Advances in Protein Structure Prediction through Deep Learning Models

Abstract

Accurate protein structure prediction (PSP) is essential for understanding biological function. However, experimental determination of protein structures remains costly and limited in scope. In recent years, advances in deep learning (DL) have substantially improved PSP. These methods help close the gap between the vast number of known protein sequences and limited experimentally resolved structures. This article reviews five representative DL architectures: convolutional neural networks (CNNs), recurrent neural networks (RNNs), transformers, graph neural networks (GNNs), and diffusion-based models.

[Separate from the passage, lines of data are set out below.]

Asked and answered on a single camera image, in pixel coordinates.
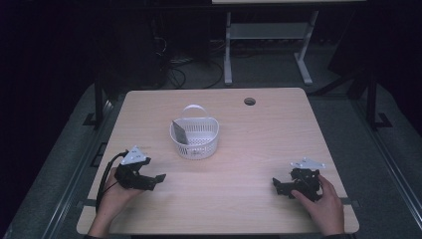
hand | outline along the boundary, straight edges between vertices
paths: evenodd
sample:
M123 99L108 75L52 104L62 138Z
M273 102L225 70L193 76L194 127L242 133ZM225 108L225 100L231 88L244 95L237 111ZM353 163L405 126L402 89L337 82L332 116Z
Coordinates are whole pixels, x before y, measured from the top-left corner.
M344 233L344 212L341 200L334 186L323 176L318 176L322 187L322 198L316 202L307 199L300 192L293 190L292 195L304 206L311 215L323 236Z
M88 232L90 236L106 238L111 223L118 213L123 210L131 199L143 192L143 190L121 187L114 177L115 171L115 167L110 170L108 180L105 183L105 194L102 203Z

hole in table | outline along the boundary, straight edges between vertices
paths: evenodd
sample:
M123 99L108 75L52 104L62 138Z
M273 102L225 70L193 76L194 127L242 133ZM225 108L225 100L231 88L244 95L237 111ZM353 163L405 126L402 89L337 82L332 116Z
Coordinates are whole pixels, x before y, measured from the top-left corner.
M244 100L244 103L245 103L247 106L253 106L256 102L257 102L257 101L255 101L255 99L253 99L253 98L246 98L246 99Z

dark background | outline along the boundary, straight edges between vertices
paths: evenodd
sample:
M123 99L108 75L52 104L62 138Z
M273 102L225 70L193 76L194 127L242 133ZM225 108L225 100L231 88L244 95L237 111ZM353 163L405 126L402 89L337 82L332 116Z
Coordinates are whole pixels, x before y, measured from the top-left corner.
M422 21L418 9L418 1L401 1L393 8L358 9L331 68L345 75L362 64L371 66L378 82L422 133L418 105ZM347 14L321 11L313 41L337 43ZM102 80L111 99L128 90L158 88L165 81L166 63L155 54L153 29L148 24L153 18L152 13L93 9L73 1L1 3L0 234L13 219L79 98L96 78ZM159 31L169 48L196 49L194 57L207 57L210 38L224 38L224 31L217 27L225 21L224 12L167 12L162 21L165 28Z

dark floor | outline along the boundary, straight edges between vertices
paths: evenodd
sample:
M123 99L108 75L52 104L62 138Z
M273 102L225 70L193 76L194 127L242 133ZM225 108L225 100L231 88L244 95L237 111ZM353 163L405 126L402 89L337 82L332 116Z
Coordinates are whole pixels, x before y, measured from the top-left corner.
M297 87L311 92L338 77L326 69L335 46L311 46L306 63L315 83L306 87L292 55L294 50L287 47L270 54L261 49L248 58L234 58L231 88ZM222 66L221 56L212 60ZM201 89L216 81L212 88L226 88L219 80L221 68L217 65L194 62L177 68L186 76L182 89ZM174 74L181 83L182 75ZM416 212L420 213L422 208L403 189L408 184L413 195L422 198L422 138L381 87L377 111L385 113L393 127L373 131L364 120L365 97L349 100L345 95L348 86L309 99L347 194L356 202L354 210L360 229L355 236L358 239L422 238L420 220L415 219L418 215L411 210L412 202ZM170 81L162 87L174 88ZM76 225L97 173L90 164L100 157L96 156L97 151L108 141L123 100L124 94L105 107L105 121L94 130L83 125L87 114L95 110L94 88L87 89L16 214L9 238L83 237L77 233ZM398 170L390 168L391 162L397 164ZM403 174L404 180L397 171ZM280 236L319 237L317 234ZM111 238L128 237L112 235Z

plastic basket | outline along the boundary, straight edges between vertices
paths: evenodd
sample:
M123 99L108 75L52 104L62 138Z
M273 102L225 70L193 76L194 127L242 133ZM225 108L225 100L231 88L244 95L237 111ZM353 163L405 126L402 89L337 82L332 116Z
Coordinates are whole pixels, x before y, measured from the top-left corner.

Key protein databases used for training and validation are also introduced, including the Protein Data Bank (PDB), UniProt, Pfam, RefSeq, and the Big Fantastic Database (BFD). Performance evaluations based on the Critical Assessment of Protein Structure Prediction (CASP) benchmarks show that models such as AlphaFold2 and its successors achieve near-experimental accuracy. Nevertheless, challenges remain for low-homology sequences, protein–protein interactions, and dynamic folding pathways. Current limitations of DL in PSP also include data bias, restricted interpretability, and an inability to fully capture protein dynamics. To overcome these barriers, future directions may include explainable AI, debiased datasets, and integration with molecular dynamics simulations.